Não sei a vocês, mas parece muito que existe um portal um tanto quanto fugidio — porém indiscutivelmente real — que separa os arames modeladores da ética dos invertebrados homens de pouca honradez. Trata-se de uma fronteira entre o discurso e a prática; a boa vontade e a vontade de poder; entre a moralidade pura e simples e o simplesmente conveniente. Eu sei, sou apenas um filósofo gordo que gosta de pensar que ainda existe — por aí, perdido em qualquer canto — aquilo que os velhos escolásticos chamavam de “lei natural”, ou seja, uma regra de brio que indiscutivelmente permeia nossa existência, que não escolhe raça, credo, cor, sexo ou times de futebol. Uma espécie de GPS do caráter que nos conduz àquilo que todos identificariam como o mais natural dos “bens”, assim como nos levaria ao afastamento do que todos reconheceriam como “males” indiscutíveis.

Enfim, deixe-me encerrar por aqui. Talvez eu seja apenas um moralista tolo. De fato, talvez eu tenha me transformado num idealista de um bem, de uma ética e de um pacto de postura que não existe para além do fantasmagórico “bom piedoso” imaginado por Joaquim de Fiori na cidade do 3º Espírito, na cidadela comunista de Thomas More, ou na lousa de qualquer velho jesuíta que não se prostituiu com a teologia da libertação. Não que eu não esteja preparado para lidar com isso. Afinal, como analista político, minha missão é justamente essa: empolgar-me com as tramas políticas sem que elas sejam nada mais do que munições para minhas críticas — “onde se ganha o pão não se come a carne”.

Calma! Eu bem sei que há aqueles que sobrevivem às tempestades das propostas escusas, às tentações gostosas da burla, aqueles que ainda trazem o estandarte surrado da honestidade junto a um exército ínfimo de bravos guerreiros que ousaram não desertar da retidão. A esses o meu maior e indizível respeito, independentemente da ideologia que defendam!
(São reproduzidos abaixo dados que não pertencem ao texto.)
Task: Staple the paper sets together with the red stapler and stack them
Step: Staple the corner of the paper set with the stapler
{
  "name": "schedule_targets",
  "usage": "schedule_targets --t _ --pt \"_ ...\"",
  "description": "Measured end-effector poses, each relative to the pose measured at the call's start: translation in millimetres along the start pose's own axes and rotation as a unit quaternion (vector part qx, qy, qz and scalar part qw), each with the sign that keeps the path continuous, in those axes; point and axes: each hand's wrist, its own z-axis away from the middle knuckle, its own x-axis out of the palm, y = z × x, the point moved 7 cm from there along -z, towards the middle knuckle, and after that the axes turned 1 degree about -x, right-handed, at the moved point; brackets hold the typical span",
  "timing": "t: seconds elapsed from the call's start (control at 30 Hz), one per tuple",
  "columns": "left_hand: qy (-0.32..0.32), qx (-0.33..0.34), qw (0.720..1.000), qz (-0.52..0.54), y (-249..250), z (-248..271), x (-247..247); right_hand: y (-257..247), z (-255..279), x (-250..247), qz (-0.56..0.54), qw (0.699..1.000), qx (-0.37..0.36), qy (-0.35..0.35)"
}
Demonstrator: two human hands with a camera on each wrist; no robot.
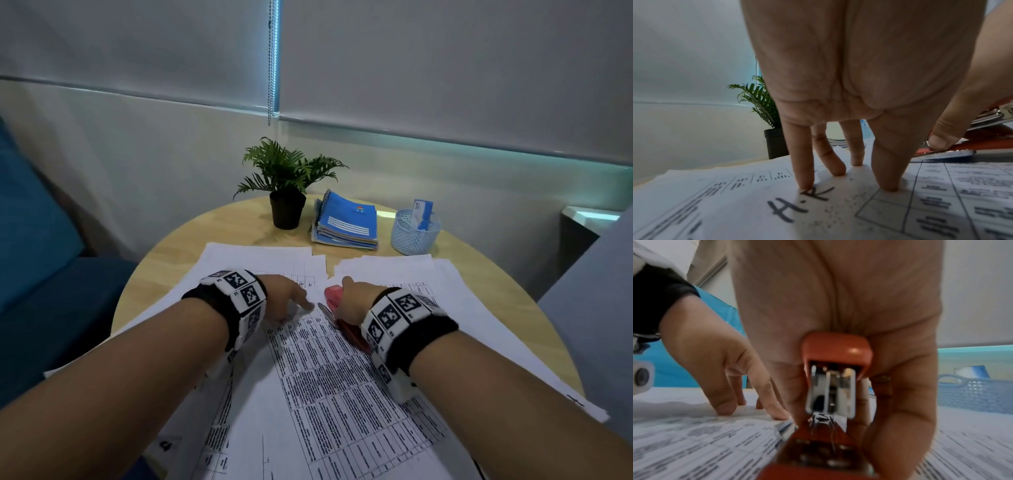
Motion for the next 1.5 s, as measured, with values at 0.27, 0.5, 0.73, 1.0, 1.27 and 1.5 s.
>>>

Não sou inocente, eu sei bem onde piso; não passei dormindo as últimas décadas. Eu só não imaginava o conformismo vadio com a corrupção que ainda existe entre políticos, analistas e assessores; só não sabia que, em geral, o preço do ingresso na coisa pública brasileira nos levaria indubitavelmente ao camarote da desonra do espírito, que a nossa ereta espinha da dignidade fosse tão facilmente dobrável, que os valores e os princípios que os velhos roceiros se orgulhavam de deixar para seus filhos fossem tão facilmente relativizáveis. Talvez o erro seja meu, por não gostar de corrupção, por não mancomunar e não achar que seja dispensável o bom exemplo ao meu filho, por não entender a ética contingente que alguns tenazes homens públicos ostentam orgulhosos como se houvesse honra na putrefação, como se os vermes merecessem louros por mastigar a nossa carne corruptiva. As opções do sistema me parecem simples: dobrar-se para ser portador do cetro do poder ou aceitar o “nada ser” para manter a coroa do brio.